Entries taken from a collection

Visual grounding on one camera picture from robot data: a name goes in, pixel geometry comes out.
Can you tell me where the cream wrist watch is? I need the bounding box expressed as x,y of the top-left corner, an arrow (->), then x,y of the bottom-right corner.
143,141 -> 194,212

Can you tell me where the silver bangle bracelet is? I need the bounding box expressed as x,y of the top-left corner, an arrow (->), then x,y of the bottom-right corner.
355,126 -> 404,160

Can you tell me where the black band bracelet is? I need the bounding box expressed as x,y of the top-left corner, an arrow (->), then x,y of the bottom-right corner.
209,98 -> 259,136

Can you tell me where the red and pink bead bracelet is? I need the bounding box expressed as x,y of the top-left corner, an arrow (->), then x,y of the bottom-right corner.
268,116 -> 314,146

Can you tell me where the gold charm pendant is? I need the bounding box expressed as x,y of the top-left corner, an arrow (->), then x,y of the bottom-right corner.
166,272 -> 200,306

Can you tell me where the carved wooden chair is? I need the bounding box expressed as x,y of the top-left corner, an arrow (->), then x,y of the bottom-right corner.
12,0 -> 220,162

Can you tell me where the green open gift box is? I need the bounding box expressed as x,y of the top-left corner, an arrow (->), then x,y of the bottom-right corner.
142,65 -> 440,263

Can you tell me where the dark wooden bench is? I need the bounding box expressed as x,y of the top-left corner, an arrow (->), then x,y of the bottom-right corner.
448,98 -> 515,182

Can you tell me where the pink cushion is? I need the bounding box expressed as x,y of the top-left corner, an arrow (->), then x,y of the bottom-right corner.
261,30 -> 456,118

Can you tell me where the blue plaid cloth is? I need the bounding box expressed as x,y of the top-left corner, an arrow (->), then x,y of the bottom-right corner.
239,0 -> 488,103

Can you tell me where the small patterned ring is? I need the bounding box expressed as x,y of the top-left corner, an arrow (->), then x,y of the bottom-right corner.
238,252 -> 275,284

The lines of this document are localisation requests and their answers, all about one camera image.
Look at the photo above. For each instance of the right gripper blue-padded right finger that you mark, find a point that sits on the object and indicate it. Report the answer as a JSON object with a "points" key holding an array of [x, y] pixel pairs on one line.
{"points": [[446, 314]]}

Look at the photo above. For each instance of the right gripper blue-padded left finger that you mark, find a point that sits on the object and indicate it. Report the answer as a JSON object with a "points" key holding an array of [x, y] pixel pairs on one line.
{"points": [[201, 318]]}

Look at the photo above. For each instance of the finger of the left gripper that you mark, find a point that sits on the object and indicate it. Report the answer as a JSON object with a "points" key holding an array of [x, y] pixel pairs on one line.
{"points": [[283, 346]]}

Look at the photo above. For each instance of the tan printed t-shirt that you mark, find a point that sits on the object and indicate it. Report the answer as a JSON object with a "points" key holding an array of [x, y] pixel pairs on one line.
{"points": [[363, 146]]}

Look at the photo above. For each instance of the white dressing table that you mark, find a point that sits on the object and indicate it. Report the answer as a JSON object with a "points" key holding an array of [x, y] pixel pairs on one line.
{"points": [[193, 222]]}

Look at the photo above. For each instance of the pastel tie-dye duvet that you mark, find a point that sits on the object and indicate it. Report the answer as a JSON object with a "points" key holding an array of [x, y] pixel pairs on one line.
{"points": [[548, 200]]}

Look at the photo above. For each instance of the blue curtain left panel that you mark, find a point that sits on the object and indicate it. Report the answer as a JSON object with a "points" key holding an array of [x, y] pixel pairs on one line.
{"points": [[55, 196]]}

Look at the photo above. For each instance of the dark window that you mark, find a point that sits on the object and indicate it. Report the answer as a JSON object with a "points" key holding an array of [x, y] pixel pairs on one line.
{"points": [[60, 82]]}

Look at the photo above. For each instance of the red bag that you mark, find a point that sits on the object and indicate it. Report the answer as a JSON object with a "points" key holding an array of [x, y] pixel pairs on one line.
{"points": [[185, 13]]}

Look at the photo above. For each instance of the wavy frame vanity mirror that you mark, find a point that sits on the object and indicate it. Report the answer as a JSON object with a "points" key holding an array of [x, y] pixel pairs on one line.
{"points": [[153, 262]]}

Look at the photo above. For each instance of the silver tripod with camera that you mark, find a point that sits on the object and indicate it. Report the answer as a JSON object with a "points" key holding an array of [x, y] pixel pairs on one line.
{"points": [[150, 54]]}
---
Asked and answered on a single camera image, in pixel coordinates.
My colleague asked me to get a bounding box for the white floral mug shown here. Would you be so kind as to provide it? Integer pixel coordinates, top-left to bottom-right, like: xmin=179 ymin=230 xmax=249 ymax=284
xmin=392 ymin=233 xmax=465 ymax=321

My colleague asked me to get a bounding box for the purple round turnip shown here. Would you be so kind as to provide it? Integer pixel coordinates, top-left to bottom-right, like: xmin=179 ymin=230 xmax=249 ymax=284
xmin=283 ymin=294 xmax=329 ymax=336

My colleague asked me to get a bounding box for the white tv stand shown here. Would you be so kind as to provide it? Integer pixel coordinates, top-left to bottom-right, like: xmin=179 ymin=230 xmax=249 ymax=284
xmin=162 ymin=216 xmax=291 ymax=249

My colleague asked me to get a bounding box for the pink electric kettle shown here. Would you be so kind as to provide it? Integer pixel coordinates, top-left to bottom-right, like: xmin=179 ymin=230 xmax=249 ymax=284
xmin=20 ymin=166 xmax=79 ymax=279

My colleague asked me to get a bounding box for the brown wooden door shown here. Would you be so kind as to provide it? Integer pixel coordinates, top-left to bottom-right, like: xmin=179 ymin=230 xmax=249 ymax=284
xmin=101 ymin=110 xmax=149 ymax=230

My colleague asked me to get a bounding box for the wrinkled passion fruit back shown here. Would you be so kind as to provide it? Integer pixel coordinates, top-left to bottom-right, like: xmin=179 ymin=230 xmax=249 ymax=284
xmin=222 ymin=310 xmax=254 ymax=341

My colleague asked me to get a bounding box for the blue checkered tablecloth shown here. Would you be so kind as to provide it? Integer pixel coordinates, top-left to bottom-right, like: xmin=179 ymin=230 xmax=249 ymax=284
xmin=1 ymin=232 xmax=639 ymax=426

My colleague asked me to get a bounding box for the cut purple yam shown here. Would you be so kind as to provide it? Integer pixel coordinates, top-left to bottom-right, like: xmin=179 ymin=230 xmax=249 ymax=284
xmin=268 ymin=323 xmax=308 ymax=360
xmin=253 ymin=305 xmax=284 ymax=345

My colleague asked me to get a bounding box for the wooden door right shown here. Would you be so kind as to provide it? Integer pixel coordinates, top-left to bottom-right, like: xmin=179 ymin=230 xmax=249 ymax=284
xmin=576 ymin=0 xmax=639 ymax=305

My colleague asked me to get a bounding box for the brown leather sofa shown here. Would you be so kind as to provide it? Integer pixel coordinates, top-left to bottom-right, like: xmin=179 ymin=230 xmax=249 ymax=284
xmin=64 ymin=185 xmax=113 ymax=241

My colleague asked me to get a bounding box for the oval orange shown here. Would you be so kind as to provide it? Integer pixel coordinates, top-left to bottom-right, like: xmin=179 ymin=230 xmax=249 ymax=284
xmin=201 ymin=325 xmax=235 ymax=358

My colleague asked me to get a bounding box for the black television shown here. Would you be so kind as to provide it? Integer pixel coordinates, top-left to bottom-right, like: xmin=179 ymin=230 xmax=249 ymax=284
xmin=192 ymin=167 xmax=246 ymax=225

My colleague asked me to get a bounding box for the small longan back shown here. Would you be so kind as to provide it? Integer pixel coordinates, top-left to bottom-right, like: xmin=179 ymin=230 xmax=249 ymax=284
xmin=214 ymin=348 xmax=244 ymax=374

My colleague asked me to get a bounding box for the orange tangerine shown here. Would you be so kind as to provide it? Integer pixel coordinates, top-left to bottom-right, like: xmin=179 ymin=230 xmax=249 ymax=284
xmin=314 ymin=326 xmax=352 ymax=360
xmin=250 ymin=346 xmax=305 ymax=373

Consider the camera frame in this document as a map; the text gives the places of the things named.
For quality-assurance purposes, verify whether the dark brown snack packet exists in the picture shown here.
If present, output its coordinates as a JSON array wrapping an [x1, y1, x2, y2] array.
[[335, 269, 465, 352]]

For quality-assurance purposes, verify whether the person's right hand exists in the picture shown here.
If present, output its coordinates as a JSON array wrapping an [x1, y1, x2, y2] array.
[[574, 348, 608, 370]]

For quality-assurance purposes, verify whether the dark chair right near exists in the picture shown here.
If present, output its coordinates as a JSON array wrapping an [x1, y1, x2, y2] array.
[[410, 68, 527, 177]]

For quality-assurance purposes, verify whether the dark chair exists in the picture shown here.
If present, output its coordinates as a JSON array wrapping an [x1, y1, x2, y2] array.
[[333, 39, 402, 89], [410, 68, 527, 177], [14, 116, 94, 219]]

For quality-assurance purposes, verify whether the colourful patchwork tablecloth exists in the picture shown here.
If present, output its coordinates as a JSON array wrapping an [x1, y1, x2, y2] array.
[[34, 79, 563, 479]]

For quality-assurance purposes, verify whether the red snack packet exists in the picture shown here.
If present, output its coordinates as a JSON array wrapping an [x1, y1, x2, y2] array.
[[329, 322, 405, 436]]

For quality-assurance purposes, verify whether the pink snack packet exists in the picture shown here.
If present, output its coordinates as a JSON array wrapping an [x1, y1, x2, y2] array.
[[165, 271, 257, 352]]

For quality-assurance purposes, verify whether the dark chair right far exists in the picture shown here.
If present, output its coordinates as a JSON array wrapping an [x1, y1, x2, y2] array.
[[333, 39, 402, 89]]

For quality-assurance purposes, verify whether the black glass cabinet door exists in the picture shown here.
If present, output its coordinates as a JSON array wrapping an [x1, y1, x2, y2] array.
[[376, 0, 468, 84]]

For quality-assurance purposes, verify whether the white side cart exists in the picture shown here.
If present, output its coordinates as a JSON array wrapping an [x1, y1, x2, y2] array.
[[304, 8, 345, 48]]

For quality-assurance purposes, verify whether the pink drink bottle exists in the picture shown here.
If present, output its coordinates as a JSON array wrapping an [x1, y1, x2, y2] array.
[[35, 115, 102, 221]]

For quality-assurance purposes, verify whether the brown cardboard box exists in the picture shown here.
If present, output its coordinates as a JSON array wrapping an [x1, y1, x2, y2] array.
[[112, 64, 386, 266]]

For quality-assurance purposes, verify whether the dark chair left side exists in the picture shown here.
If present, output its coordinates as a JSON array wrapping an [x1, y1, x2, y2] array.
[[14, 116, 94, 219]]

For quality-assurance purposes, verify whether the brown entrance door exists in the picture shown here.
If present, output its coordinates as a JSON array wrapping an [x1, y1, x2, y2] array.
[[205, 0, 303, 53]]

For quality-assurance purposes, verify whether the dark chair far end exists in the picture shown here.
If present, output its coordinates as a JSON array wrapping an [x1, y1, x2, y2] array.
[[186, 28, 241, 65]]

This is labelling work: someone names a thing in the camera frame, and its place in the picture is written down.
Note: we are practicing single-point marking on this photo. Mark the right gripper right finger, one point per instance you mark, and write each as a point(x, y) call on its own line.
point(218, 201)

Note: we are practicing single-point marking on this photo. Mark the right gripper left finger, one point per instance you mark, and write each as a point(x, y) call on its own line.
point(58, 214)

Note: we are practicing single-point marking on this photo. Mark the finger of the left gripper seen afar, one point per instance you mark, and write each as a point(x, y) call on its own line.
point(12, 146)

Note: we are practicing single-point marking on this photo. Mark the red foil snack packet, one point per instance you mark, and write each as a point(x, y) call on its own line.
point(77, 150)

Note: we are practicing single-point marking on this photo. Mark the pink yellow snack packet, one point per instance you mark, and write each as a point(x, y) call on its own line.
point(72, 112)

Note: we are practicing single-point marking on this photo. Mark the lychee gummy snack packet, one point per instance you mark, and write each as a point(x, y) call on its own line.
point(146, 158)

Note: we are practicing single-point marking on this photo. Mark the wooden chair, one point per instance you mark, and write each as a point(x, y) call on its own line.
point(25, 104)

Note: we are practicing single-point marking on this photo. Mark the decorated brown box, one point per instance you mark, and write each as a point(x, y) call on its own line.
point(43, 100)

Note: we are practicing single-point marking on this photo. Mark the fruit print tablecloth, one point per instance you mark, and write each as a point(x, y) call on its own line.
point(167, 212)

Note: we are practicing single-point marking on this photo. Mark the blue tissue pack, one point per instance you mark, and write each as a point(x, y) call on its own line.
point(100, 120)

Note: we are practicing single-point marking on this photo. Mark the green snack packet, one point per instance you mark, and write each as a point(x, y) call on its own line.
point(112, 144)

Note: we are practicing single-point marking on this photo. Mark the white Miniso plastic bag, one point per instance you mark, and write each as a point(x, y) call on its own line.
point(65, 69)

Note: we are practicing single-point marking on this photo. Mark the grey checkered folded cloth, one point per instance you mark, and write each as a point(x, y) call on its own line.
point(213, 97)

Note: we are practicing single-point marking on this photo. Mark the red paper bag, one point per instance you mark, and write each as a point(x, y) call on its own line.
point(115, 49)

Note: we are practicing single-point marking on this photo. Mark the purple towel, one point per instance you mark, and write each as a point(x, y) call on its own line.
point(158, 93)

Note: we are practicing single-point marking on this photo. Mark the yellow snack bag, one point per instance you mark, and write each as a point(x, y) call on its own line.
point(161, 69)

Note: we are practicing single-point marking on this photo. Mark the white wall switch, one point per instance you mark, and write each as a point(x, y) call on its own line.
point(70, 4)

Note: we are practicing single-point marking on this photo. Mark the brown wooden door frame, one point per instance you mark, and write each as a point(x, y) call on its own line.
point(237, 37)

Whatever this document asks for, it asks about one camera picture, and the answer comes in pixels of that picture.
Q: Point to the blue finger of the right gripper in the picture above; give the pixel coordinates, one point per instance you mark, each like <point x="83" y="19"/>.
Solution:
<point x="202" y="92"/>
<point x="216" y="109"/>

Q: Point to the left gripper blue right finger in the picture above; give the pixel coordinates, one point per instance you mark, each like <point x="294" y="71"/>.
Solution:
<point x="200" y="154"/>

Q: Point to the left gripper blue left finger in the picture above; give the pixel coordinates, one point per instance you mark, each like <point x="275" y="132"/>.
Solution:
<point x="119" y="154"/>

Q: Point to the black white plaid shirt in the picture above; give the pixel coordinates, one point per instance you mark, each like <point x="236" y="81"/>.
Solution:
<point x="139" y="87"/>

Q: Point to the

Action item:
Go through the entries above and count each line that contains the string "document". Reply only with the total.

Solution:
3